Melhorar a educação implica progresso económico que crie condições para o conhecimento, mas desenvolver a economia depende também da qualificação educativa. Aprender correctamente, com matérias seleccionadas e dadas com rigor, leva a produzir melhor, talvez não em acumulação pecuniária mas noutra ordem de bens: saúde, ambiente, civismo, cultura, tempo para fruir a vida. E a propósito de aprender bem, deve atender-se a observações públicas feitas sobre a nova Terminologia Linguística para o Ensino Básico e Secundário (TLEBS) aprovada pela anterior ministra da Educação e proposta por um grupo de linguistas. Está ainda a ser testada mas regulará já os manuais escolares do próximo ano. Virão os resultados a tempo da elaboração ponderada dos livros para o ensino? Eis um dos muitos problemas que surgem.
Considerar a TLEBS mero instrumento de manuseio gramatical, como declarou, na rádio, Inês Duarte, autora da proposta e colega que muito estimo, não impede o processo reactivo a que a compreensão da Gramática vai ser sujeita, já que os nomes que damos às coisas não são inocentes, sobretudo em percepção e descrição da língua que se quer adequada e actualizada, o que incidirá no próprio corpo gramatical. Esses termos não são arbitrários e, no plano científico, cobrem a zona a que se aplicam e motivam-na também. Se a TLEBS muda, por exemplo, a designação de «substantivo» para «nome» e de «oração» para «frase», que não são conceitos coincidentes, e se se diz que sendo ambos possíveis se prefere o termo actualizado em estudos linguísticos, note-se que:
1) a Gramática, e muito menos a Língua, não são propriedade exclusiva do estudo da Linguística, ligam-se a outras disciplinas em que são cruciais: a Literatura (lugar da preservação de estruturas da língua e da consagração de modos da sua inovação) e a Filosofia, com a Lógica e a Filosofia da Linguagem;
2) não é aceitável que se proceda a alterações terminológicas segundo uma teoria específica dos fenómenos da linguagem, a perfilhada por Inês Duarte, cujo trabalho é apreciável em investigação mas, sem resultados consensuais na universidade, não é representativa para uma determinação ministerial;
3) a actualização que a TLEBS propõe tem um pensamento, o que lhe dá coesão (mas com muitas incoerências), e há que ver se esse pensamento favorece a qualificação educativa.

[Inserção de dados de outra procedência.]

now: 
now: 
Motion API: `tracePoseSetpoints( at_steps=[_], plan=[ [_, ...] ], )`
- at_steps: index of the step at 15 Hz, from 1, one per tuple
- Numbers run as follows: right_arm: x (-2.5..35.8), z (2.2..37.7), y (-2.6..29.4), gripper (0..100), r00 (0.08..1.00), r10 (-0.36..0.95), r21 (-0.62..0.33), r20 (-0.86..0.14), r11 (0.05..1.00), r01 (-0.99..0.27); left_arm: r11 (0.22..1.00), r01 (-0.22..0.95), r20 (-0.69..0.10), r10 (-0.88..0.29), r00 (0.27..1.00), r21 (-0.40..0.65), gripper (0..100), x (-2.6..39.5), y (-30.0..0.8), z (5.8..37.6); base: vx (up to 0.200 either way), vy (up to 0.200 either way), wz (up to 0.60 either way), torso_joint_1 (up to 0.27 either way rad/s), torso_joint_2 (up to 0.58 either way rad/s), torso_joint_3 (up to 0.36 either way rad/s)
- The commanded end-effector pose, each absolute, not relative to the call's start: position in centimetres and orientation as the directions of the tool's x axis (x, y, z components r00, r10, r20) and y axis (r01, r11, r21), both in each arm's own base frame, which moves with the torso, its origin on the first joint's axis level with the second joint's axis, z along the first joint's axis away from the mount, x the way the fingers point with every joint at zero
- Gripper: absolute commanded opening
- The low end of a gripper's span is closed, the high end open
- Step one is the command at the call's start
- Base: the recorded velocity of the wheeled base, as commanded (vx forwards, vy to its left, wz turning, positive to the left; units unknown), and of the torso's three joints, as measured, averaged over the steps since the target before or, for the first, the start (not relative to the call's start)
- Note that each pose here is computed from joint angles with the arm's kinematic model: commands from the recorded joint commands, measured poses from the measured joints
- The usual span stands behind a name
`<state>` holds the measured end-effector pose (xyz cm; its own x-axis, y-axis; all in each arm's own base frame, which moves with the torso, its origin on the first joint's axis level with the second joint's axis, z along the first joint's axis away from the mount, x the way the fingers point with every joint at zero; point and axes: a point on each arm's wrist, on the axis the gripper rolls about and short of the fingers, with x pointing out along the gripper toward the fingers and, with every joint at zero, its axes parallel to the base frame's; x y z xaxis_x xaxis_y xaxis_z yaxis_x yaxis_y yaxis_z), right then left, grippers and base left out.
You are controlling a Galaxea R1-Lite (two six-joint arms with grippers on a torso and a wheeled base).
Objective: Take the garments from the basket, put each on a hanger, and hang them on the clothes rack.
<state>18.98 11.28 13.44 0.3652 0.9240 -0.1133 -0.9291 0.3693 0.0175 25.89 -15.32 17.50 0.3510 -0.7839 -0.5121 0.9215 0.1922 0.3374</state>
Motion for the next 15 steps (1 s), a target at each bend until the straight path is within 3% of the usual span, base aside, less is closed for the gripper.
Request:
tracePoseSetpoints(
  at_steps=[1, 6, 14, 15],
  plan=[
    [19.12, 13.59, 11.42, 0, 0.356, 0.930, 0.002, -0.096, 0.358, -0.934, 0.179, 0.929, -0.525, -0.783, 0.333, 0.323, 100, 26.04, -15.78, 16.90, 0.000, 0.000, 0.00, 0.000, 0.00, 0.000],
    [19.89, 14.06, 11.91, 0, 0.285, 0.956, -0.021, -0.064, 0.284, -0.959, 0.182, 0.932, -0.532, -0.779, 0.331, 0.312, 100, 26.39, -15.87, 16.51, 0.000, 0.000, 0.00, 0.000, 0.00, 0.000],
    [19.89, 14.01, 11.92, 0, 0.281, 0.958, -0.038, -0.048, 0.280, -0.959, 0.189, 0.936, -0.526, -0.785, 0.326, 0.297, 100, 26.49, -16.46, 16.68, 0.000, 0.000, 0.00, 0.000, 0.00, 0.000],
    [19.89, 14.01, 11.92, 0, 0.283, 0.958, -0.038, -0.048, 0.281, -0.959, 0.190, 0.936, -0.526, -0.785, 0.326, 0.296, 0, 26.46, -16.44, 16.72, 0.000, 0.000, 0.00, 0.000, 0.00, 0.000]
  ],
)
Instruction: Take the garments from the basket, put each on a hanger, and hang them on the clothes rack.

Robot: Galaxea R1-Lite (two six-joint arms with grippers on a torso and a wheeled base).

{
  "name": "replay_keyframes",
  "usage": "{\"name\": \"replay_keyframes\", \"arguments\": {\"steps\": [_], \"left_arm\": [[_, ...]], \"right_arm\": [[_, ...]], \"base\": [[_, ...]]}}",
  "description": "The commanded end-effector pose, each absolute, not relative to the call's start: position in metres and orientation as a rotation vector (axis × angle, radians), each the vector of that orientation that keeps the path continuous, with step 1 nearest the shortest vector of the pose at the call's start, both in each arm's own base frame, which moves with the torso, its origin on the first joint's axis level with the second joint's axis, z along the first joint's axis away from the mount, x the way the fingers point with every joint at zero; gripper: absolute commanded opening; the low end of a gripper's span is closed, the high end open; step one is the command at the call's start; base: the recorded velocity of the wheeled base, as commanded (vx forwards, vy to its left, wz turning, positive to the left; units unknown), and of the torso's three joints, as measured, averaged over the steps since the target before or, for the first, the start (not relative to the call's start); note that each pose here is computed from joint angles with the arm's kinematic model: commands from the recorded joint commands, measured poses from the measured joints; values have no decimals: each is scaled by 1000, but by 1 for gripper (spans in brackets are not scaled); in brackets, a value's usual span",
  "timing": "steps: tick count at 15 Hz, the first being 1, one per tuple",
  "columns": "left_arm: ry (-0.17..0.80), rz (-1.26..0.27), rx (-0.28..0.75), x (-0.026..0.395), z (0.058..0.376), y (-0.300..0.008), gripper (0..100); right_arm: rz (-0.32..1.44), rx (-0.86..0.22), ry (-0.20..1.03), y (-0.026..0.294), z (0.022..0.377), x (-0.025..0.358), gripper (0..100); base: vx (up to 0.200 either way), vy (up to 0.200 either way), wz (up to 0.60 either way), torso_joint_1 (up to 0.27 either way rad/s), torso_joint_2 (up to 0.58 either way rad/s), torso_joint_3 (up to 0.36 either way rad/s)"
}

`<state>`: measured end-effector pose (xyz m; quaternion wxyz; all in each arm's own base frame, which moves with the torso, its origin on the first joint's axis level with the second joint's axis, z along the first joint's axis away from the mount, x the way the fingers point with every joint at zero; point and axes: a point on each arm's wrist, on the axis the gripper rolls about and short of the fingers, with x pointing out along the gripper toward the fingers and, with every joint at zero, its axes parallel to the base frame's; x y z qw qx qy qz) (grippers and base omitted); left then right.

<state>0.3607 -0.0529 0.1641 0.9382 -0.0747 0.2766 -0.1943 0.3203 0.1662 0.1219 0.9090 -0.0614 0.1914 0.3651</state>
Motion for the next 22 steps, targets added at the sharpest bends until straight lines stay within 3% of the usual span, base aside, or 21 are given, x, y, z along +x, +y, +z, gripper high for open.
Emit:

A TLEBS dirige a taxinomia da língua para raciocínios tecnicistas e funcionais, com uma óptica exclusivista e auto-suficiente que, não dialogando com áreas centrais do pensamento humanístico, estreita a compreensão gramatical. Defensores seus invocam a Semântica (o que é duvidoso, porque as explicitações são de tipo sintáctico) esquecendo que esta disciplina faz parte dos estudos literários, que não são tidos em conta. Também ouvi (e importa ver a utilização concreta, porque é assim que se irá ensinar) que se quer que cada conceito corresponda a uma só manifestação gramatical, o que não condiz com designações multivocabulares abstrusas que a TLEBS aceita, presentes em actuais manuais (ex: o advérbio de modo «supostamente» classificado como «advérbio disjunto restritivo da verdade da asserção»; imaginem uma criança a decorar isto!); e, a ser tal possível (poucos conceitos têm valência única), é incoerente preferir «nome» a «substantivo», por ser muito mais amplo e romper com a tradição filosófica milenar que funda a relação entre pensamento e linguagem, elevando-a acima do uso instrumental. Em frases como «amanhã vou ao cinema», essa linguística diz ainda que «vou» não é presente mas futuro. Ensinando assim, que modo de pensar fomentamos? Passar de resultados (controversos) da investigação à aplicação directa ao ensino é perigoso, tem consequências graves na expressão e no raciocínio. Não é por serem diferentes que as designações são inovadoras ou adequadas; Rodrigues Lapa mostrou, há décadas, relacionando linguística e literatura, que a estilística da língua matiza as categorias gramaticais e a actualiza em alterações da norma praticadas por escritores que criam valores que a categoria não contém e é a literatura que vai fixando.
Urge ouvir as várias especializações ligadas à língua, pois todos os graus de ensino são atingidos por esta nomenclatura e, indirectamente, outras disciplinas. Deve-se ponderar sobre o que tal alteração radical dará, e sobre a dificuldade da sua adopção imediata pelos docentes, passível de formulações incorrectas. E, sendo a TLEBS norma racionalizadora do ensino e não uma lei, admitamos que, se der azo a incorrecções, ninguém pode obrigar um professor a ensinar mal! Esta questão é de interesse público, não é minudência de especialistas: condiciona formas de lidar com a língua, incidindo em modelos de pensamento e, logo, da actuação em sociedade.